Dopo un annetto di questa strampalata abitudine ci stufiamo, rallentiamo, le storie non reggono, saltiamo le puntate, ogni tanto faccio delle incursioni sulla pagina di facebook e mi diverto a leggere i commenti.

Arriva il Covid che non tocca Un posto al Sole, aspettiamo puntata dopo puntata che faccia la sua apparizione ma niente, arrivo persino a scrivere alla produzione per trasmettere loro la perplessità che inquieta un po’ di affezionati: UPAS, col seguito che ha, potrebbe svolgere un ruolo importantissimo in questo frangente difficile.

Ma non c’è verso, aspettano che il Covid passi lavorando col più rigido protocollo antivirus ma in scena il Covid non andrà, mi dicono in sintesi.

Passa il tempo, il Covid allenta la presa e per noi la soap degenera, le storie fanno acqua da tutte le parti, pure prima ma adesso di più, ci sono incongruenze, errori marchiani di sceneggiatura, lungaggini insensate, pare che gli autori abbiano esaurito la vena creativa e se ne infischino della plausibilità, i buoni principi che avevano tenuto legata la mia astrofisica preferita sono andati a farsi friggere quasi completamente.

Abbandoniamo, le due tre puntate arretrate che ogni tanto vediamo su Raiplay confermano la deriva inarrestabile che ha ormai preso la soap. Raramente scrivo sulla pagina facebook che ce ne stiamo andando in tanti.
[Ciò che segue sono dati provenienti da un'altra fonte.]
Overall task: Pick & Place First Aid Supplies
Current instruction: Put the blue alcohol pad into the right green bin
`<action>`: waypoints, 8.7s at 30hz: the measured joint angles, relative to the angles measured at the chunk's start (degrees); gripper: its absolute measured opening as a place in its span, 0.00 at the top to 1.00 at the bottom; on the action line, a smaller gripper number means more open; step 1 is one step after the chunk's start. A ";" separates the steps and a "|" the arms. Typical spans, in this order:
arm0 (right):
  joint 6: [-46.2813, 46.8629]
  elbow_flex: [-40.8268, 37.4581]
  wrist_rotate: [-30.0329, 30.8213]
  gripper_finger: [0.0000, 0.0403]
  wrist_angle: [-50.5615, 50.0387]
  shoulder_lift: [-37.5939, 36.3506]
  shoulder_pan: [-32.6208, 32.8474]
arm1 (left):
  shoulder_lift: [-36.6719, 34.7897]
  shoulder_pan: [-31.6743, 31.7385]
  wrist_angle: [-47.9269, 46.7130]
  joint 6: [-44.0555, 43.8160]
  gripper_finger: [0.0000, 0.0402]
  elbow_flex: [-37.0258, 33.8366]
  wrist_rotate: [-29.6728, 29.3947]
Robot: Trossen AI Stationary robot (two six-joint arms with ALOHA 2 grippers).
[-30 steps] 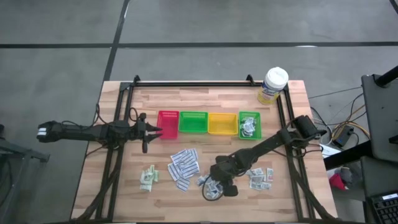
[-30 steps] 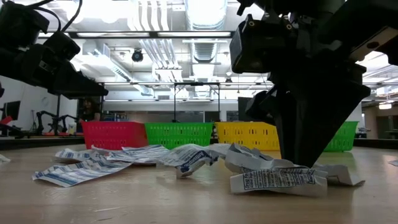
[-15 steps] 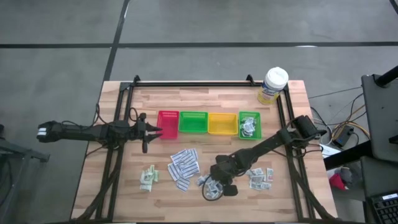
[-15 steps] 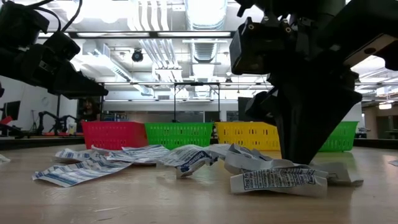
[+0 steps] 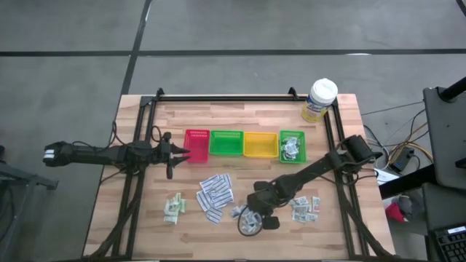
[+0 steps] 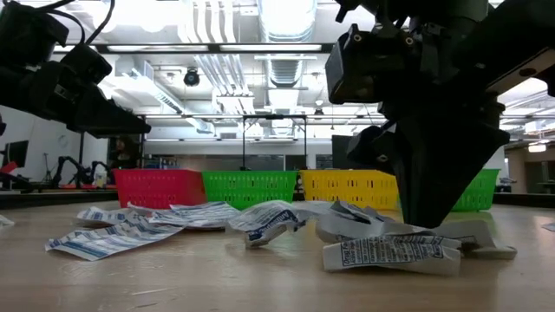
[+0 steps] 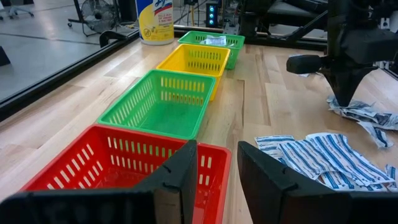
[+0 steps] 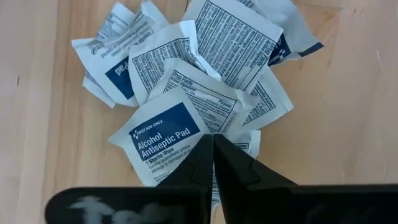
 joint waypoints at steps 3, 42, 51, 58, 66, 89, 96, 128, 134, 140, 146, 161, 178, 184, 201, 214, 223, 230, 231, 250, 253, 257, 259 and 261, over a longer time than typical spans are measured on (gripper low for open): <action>0.06 -0.14 0.00 0.98 -1.24 -0.98 0.00 | 0.00 0.00 0.00 0.00 0.72 0.00 0.00; 4.01 -0.03 2.75 0.98 -16.18 -7.08 -0.13 | 0.00 0.00 -0.02 0.00 0.72 0.00 0.00; 6.39 0.03 4.79 0.98 -19.58 -12.49 -0.15 | 0.00 0.00 -0.02 0.00 0.72 0.00 0.00; 10.43 0.03 14.12 0.98 -28.00 -17.13 -0.15 | 0.00 0.00 0.00 0.00 0.72 0.00 0.00; 17.90 0.02 29.05 0.98 -35.77 -24.18 -0.15 | 0.02 0.00 0.00 0.00 0.72 0.00 0.00; 61.48 -0.30 54.14 0.98 -62.39 -29.39 -4.58 | 0.00 0.00 0.00 0.00 0.72 0.00 0.00; 75.15 -3.10 53.83 0.98 -62.39 -29.39 -11.30 | 0.00 0.00 0.00 0.00 0.72 0.00 0.00; 84.74 -14.61 44.52 0.98 -42.31 -29.37 -17.94 | 0.00 0.00 0.00 0.00 0.72 0.00 0.00; 86.50 -17.22 42.88 0.98 -39.49 -29.36 -17.94 | 0.00 0.00 0.04 -0.01 0.72 0.00 -0.01; 86.00 -19.78 42.64 0.98 -34.45 -29.35 -17.90 | 0.00 0.00 0.05 0.00 0.72 0.00 -0.02; 84.26 -20.03 42.64 0.98 -33.55 -29.37 -17.92 | 0.00 0.00 0.09 0.00 0.72 0.00 -0.01; 78.67 -20.25 42.69 0.98 -33.37 -29.35 -17.94 | 0.00 0.00 0.26 0.00 0.72 0.00 -0.02; 69.51 -19.18 41.58 0.74 -33.59 -29.37 -17.90 | 0.00 0.00 0.39 0.00 0.72 0.00 0.00; 64.66 -15.39 40.75 0.72 -33.60 -29.39 -17.74 | 0.00 0.00 0.39 0.00 0.72 0.00 0.00; 52.28 -10.97 29.11 0.82 -23.05 -29.37 -8.08 | 0.00 0.00 0.39 0.00 0.72 0.00 -0.02; 29.83 -11.90 26.32 0.82 -6.95 -29.35 0.82 | 0.00 0.00 0.38 0.00 0.72 0.00 0.00; 15.12 -12.55 20.23 0.84 -4.65 -29.35 3.92 | 0.00 0.00 0.37 0.00 0.72 0.00 0.00; 12.36 -12.58 19.23 0.84 -4.26 -29.16 5.17 | 0.00 0.00 0.37 0.00 0.72 0.00 0.00; 12.68 -12.58 19.26 0.84 -3.79 -28.83 5.16 | 0.00 0.00 0.37 0.00 0.72 0.00 0.00; -5.97 1.28 11.80 0.68 -9.73 -8.62 4.99 | 0.07 0.00 -0.02 0.00 0.72 0.00 0.02; -7.62 4.60 11.85 0.68 -14.84 -5.19 4.94 | 0.11 0.00 -0.02 0.00 0.72 0.00 0.02; -10.25 7.91 12.07 0.69 -19.16 -1.05 4.90 | 0.11 0.00 -0.02 0.00 0.72 0.00 0.02; -11.22 9.40 13.29 0.69 -20.89 0.85 4.84 | 0.11 0.00 -0.02 0.00 0.72 0.00 0.02; -11.96 11.00 14.81 0.69 -23.83 2.41 4.69 | 0.11 0.00 -0.02 0.00 0.72 0.00 0.02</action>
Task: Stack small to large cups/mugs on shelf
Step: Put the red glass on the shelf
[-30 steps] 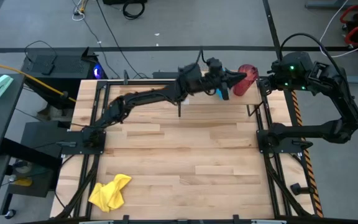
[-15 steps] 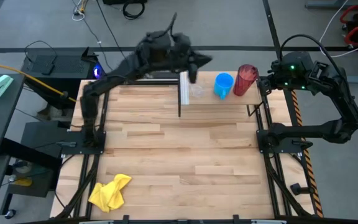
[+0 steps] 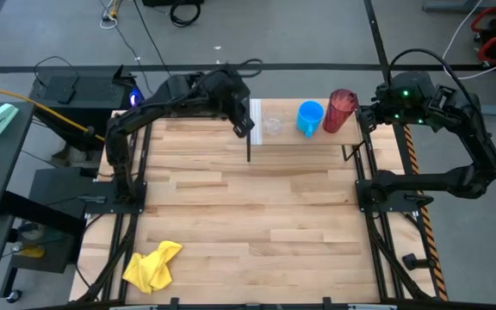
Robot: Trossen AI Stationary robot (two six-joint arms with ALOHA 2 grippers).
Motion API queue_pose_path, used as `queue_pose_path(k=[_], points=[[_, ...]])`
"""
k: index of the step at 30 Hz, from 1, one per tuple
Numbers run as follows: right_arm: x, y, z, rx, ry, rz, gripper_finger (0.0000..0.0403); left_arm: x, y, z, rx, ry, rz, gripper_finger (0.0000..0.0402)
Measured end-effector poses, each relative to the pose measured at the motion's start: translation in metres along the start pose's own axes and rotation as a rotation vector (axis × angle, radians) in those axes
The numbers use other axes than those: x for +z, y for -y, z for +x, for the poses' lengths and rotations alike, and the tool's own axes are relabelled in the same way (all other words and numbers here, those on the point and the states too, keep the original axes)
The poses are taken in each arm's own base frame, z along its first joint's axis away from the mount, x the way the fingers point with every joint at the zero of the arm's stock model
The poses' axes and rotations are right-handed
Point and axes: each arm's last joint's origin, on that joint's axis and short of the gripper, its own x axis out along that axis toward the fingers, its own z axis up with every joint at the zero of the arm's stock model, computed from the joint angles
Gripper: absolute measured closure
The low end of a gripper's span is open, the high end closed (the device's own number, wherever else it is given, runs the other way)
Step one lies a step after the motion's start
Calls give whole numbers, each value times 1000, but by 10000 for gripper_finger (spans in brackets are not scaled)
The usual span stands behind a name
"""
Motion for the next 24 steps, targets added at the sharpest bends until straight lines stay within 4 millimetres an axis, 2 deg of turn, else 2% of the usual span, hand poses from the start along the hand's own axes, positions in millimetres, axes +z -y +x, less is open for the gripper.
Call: queue_pose_path(k=[4, 9, 12, 15, 18, 21, 24], points=[[0, 0, 0, 1, 1, 0, 391, -10, 1, -9, 36, -10, 0, 390], [-1, 1, -2, 2, 5, 2, 389, -36, -5, -27, 79, 24, -61, 394], [-1, 1, -2, 2, 5, 1, 390, -50, -5, -39, 20, 193, -110, 384], [-1, 1, -2, 2, 5, 1, 391, -57, 0, -38, -99, 421, -151, 376], [-1, 1, -2, 3, 5, 1, 390, -50, 6, -35, -279, 658, -161, 377], [-1, 1, -2, 2, 5, 1, 389, -35, 8, -30, -351, 839, -152, 386], [-1, 1, -2, 3, 6, 2, 389, -18, 9, -3, -396, 868, -157, 392]])
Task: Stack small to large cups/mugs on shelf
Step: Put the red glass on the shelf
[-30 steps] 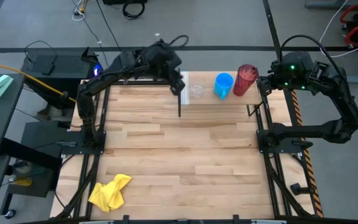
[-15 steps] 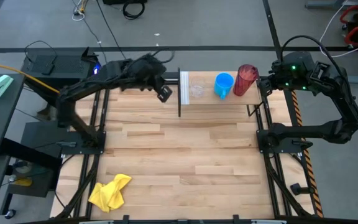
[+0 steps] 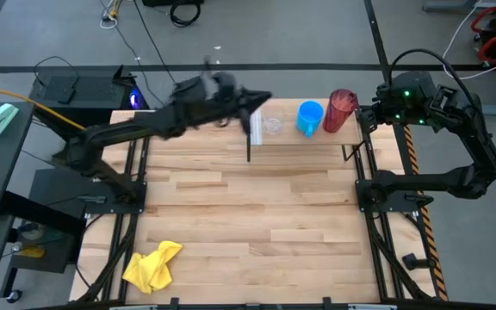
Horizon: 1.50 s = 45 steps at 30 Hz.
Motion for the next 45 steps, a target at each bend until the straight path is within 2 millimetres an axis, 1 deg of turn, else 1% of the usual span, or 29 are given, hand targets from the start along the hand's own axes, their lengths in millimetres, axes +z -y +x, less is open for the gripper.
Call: queue_pose_path(k=[3, 5, 6, 8, 10, 12, 15, 16, 18, 19, 22, 25, 30, 32, 35, 36, 40, 45], points=[[0, 0, 0, 1, 0, 0, 389, -12, -9, 39, -71, -45, -44, 390], [0, 0, 0, 1, 0, 0, 389, -15, -11, 62, -115, -54, -45, 385], [0, 0, 0, 1, 1, 3, 389, -15, -13, 71, -121, -56, -44, 382], [0, 0, 0, 8, -1, 4, 389, -8, -13, 87, -136, -13, -36, 381], [0, 0, -1, 14, -2, 4, 389, 0, -11, 101, -155, 40, -10, 383], [-1, 0, -1, 15, -2, 4, 389, 2, -9, 117, -188, 77, 0, 388], [0, 0, -1, 15, -2, 4, 389, -7, -8, 140, -228, 93, -6, 392], [-1, 0, -1, 16, -1, 4, 389, -14, -10, 147, -238, 92, -19, 392], [-1, 0, -2, 16, 1, 5, 389, -26, -16, 152, -255, 121, -60, 389], [-2, 1, -2, 16, 2, 5, 389, -32, -20, 153, -250, 103, -85, 386], [-3, 2, -4, 18, 8, 7, 389, -47, -34, 156, -180, 62, -100, 381], [-4, 2, -6, 18, 11, 7, 389, -61, -43, 157, -129, 23, -103, 381], [-4, 3, -6, 16, 13, 4, 389, -72, -46, 161, -120, 5, -119, 392], [-4, 2, -6, 16, 12, 4, 389, -83, -45, 165, -117, 13, -115, 393], [-4, 2, -6, 16, 13, 4, 389, -95, -48, 168, -102, -18, -130, 388], [-4, 3, -6, 16, 13, 4, 389, -97, -48, 170, -103, -1, -131, 385], [-4, 2, -6, 17, 13, 4, 389, -104, -50, 172, -82, -27, -140, 377], [-4, 2, -6, 16, 12, 1, 389, -110, -55, 173, -56, -42, -127, 379]])
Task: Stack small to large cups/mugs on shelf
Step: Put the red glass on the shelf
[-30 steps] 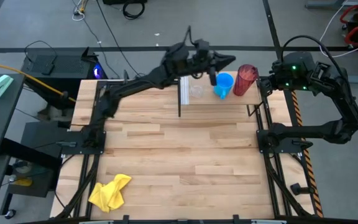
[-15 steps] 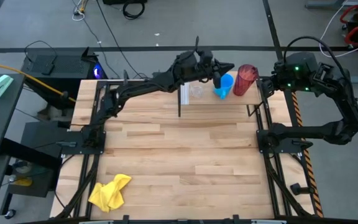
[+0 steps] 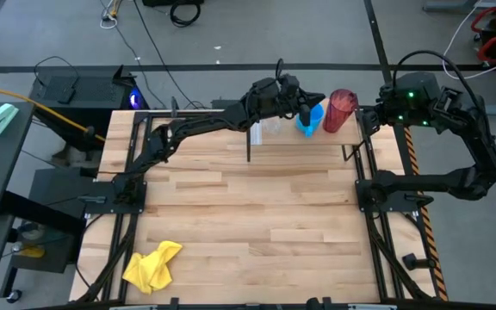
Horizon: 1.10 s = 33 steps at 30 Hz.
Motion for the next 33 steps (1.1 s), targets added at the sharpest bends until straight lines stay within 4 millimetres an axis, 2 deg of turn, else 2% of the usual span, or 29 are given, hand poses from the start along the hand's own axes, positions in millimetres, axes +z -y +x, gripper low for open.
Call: queue_pose_path(k=[7, 15, 23, 28, 33], points=[[6, -4, 10, -12, -30, -42, 392, -15, -8, 4, 24, -39, 7, 391], [17, -12, 28, -39, -71, -97, 393, -33, -17, 8, 43, -93, -28, 383], [27, -9, 45, -105, -103, -61, 390, -35, -18, 9, 41, -95, -28, 392], [31, -12, 55, -89, -140, -84, 390, -35, -18, 9, 42, -96, -29, 382], [33, -13, 58, -85, -143, -79, 394, -34, -21, 9, 46, -98, -29, 381]])
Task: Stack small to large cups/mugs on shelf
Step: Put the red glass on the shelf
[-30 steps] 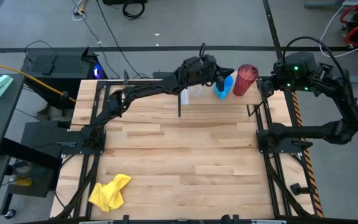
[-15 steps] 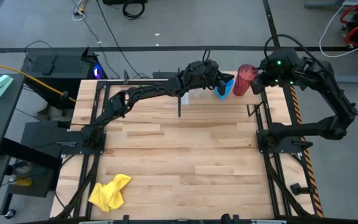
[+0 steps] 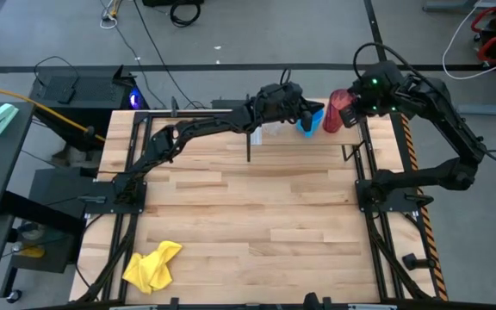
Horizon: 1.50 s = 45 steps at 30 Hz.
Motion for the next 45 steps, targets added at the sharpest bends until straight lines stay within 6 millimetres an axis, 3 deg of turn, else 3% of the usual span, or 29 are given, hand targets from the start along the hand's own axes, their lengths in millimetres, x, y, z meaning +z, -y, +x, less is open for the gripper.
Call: queue_pose_path(k=[12, 31, 39, 45], points=[[5, -2, 6, -4, -7, -4, 392, 7, -16, -2, 30, 15, -18, 382], [19, 24, 26, -127, -62, 44, 392, 7, -13, -2, -3, 5, -18, 388], [29, 25, 45, -140, -118, 26, 392, 5, -10, -1, -10, 2, -17, 385], [30, 26, 47, -208, -114, 13, 394, 5, -10, -1, -10, 1, -17, 385]])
Se persino Marco Damilano, in chiusura di qualche puntata de Il Cavallo e la Torre, trasmissione di attualità socio politica per un pubblico molto distante da quello di UPAS, lancia la lenza ai suoi spettatori dando appuntamento a poco dopo, significa che gli
ascolti sono in caduta libera, e mi meraviglierebbe il contrario.

E arriviamo all’aspetto più grave: i personaggi femminili sembrano ormai il parto di menti misogine, non c’è una donna accettabile, chi più chi meno incarnano tutte gli stereotipi peggiori, i più triti e retrivi: impiccione, pettegole, invadenti, false, bugiarde, sospettose, boccalone, lagnose, imbroglione, viziate… e chi più ne ha più ne metta.

Nemmeno i maschi di UPAS si salvano ma le donne sono peggio.

Recentemente a Milano, ospite di una delle due fans storiche di UPAS mie amiche, mentre ci accingevamo scoraggiate a sopportare l’ennesima puntata come fosse un impegno contrattuale, ho chiesto ma perché continuiamo a farlo?

Perché siamo irrimediabilmente ottimiste, ogni volta speriamo che migliori, ha risposto.

M piacerebbe sentire che ne pensa Margherita.